__EXERCISE AIM__
Up to and including the line with "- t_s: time", repeat every line of the listing exactly, beginning at the first.
=== SUPPLIED DATA ===
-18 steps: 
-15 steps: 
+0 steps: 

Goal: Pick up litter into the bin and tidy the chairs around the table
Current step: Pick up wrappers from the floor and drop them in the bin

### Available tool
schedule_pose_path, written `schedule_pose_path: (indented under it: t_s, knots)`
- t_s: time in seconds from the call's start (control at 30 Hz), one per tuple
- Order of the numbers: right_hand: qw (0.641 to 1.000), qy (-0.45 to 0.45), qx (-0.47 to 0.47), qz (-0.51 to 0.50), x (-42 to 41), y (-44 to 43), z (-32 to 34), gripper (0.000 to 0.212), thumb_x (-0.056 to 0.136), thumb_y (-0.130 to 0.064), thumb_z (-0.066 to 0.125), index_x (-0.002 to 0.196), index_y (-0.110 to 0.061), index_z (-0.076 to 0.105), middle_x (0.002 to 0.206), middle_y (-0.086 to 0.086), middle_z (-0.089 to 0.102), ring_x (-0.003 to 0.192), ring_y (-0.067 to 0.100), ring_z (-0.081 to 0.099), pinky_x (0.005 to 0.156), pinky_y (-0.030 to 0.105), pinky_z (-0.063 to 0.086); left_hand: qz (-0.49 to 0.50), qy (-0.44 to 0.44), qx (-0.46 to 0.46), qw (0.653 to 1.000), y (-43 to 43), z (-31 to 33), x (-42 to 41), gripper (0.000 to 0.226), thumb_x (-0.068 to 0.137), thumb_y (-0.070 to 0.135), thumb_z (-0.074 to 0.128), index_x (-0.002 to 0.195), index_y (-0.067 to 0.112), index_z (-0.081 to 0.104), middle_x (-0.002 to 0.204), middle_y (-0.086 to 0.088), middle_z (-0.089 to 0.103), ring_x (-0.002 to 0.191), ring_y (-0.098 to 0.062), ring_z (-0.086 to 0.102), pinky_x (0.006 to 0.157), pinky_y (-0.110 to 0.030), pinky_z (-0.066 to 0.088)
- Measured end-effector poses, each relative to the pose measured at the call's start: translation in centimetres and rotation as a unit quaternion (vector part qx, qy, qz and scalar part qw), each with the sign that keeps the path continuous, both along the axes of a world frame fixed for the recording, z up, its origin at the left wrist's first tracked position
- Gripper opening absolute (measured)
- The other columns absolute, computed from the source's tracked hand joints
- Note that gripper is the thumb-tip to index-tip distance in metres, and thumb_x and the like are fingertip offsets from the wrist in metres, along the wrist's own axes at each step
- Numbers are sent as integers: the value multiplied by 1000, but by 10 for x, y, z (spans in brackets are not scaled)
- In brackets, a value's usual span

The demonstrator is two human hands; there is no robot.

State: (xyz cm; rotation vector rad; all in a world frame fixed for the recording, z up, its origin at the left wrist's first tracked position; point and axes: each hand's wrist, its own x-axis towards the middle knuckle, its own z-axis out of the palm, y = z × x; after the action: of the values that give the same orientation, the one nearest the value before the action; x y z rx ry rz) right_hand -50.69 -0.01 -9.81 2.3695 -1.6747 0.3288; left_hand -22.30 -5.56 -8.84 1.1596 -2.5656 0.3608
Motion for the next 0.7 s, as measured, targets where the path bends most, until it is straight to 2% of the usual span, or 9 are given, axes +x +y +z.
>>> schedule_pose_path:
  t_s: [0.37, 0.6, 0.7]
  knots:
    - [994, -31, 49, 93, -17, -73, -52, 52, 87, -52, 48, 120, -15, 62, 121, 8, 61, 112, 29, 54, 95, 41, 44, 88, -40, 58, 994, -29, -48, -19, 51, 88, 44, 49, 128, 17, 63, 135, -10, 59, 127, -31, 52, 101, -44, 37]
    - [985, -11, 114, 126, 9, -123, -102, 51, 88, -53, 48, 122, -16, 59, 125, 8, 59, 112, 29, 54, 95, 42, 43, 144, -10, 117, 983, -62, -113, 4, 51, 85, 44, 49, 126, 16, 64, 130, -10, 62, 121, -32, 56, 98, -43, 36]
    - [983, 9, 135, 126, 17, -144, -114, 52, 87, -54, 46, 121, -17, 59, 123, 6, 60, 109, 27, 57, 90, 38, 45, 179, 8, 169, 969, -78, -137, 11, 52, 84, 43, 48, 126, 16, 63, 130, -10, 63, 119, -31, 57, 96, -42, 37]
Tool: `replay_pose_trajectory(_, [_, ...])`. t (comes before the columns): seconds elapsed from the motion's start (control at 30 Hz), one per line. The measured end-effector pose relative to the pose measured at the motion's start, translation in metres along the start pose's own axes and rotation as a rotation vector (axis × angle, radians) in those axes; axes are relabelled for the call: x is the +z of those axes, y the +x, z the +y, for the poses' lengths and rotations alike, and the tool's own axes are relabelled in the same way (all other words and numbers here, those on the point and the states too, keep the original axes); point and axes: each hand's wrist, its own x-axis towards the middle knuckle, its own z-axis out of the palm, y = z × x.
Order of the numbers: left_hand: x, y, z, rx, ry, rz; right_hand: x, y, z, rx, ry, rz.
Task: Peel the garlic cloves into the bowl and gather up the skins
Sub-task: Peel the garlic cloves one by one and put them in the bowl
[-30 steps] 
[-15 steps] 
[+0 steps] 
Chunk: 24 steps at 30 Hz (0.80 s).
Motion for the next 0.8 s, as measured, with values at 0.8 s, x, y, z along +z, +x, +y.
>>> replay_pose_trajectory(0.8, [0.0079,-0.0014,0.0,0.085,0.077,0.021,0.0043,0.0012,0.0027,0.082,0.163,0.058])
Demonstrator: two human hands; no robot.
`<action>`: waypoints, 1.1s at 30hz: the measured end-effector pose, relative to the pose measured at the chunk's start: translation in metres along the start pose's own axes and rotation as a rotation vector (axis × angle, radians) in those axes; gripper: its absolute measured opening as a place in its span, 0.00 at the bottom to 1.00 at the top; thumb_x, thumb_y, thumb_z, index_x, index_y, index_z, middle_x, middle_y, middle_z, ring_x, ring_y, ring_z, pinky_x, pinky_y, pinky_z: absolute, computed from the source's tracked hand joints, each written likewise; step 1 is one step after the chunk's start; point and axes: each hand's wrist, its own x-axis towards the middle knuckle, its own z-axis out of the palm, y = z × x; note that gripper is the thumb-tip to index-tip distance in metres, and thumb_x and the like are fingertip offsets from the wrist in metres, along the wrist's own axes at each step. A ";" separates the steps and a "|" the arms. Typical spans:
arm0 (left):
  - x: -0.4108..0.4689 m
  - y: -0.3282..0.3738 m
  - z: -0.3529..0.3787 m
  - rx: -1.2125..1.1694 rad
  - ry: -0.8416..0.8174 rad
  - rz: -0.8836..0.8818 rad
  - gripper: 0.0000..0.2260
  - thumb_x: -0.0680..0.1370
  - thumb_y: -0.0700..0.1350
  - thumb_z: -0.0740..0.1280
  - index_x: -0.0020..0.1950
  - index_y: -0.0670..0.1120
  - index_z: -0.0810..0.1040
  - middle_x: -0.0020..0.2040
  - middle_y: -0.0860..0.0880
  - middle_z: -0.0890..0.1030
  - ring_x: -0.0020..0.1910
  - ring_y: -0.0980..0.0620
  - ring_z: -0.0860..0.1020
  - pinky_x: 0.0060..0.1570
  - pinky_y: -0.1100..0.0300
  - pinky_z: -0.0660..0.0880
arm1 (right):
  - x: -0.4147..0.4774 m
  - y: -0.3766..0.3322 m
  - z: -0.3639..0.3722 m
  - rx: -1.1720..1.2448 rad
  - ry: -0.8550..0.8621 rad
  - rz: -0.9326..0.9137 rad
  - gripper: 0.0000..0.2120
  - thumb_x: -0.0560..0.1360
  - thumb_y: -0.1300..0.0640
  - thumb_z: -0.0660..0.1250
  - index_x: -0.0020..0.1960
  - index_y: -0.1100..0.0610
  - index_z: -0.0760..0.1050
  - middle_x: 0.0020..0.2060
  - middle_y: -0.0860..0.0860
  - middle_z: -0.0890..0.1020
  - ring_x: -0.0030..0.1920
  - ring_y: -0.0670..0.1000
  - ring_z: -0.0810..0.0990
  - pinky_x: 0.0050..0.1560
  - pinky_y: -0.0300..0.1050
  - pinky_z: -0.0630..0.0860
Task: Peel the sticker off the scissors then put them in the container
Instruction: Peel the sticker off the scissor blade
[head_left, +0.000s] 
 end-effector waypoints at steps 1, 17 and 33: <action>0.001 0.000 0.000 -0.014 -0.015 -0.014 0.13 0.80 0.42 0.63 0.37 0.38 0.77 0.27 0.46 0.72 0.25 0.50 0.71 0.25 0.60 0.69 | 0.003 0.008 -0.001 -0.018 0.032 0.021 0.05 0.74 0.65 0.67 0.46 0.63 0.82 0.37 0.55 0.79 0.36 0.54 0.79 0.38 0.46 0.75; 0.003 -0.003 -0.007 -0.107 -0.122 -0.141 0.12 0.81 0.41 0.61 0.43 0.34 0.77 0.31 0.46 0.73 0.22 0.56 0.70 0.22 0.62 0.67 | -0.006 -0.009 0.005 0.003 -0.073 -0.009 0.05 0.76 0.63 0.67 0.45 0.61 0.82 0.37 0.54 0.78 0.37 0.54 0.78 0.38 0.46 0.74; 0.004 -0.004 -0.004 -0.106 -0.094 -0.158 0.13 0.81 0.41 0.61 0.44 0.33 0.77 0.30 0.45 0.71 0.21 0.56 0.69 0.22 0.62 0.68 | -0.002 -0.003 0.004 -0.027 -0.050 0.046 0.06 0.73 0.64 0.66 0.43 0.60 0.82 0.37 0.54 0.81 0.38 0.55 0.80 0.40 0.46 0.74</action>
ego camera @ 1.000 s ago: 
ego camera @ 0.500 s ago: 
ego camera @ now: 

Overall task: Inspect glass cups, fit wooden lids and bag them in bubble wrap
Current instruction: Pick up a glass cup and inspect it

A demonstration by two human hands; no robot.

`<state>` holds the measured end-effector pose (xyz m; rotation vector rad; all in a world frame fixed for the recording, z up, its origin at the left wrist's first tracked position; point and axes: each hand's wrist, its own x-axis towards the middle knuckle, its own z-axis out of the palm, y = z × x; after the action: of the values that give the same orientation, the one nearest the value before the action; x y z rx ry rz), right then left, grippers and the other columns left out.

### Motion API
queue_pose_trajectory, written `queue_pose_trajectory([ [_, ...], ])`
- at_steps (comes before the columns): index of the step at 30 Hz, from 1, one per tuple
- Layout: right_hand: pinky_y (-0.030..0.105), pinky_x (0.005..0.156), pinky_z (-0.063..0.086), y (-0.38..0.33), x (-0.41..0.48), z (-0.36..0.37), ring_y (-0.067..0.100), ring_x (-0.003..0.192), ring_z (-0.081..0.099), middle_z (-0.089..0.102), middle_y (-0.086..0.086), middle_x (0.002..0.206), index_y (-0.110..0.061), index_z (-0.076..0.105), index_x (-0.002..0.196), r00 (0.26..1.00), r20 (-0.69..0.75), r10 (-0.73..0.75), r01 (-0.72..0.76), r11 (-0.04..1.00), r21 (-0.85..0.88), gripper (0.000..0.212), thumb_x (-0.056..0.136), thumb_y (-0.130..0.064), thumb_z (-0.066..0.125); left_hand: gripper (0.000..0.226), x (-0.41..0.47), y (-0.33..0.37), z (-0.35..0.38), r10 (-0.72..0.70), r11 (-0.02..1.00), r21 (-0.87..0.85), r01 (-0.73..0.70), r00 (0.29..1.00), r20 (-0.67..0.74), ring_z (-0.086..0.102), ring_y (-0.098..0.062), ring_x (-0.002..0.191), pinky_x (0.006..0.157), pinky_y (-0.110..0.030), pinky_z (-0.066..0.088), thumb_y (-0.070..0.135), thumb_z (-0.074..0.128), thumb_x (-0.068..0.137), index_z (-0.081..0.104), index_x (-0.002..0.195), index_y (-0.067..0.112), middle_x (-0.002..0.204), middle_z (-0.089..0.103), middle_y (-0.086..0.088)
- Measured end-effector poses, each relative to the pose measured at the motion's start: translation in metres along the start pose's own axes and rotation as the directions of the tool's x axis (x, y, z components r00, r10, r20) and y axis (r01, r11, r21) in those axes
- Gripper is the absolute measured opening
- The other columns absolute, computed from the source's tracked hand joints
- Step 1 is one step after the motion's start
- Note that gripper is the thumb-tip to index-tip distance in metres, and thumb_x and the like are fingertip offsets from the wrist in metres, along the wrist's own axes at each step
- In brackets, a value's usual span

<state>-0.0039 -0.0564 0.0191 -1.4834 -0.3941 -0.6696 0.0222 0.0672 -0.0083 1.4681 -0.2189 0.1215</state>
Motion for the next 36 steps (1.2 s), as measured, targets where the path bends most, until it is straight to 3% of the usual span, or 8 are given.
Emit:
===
__YOUR RESPONSE__
-18 steps: 
-15 steps: 
+0 steps: 

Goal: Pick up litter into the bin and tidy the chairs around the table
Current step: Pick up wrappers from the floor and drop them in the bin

### Available tool
schedule_pose_path, written `schedule_pose_path: (indented under it: t_s, knots)`
- t_s: time in seconds from the call's start (control at 30 Hz), one per tuple

This exercise is complete.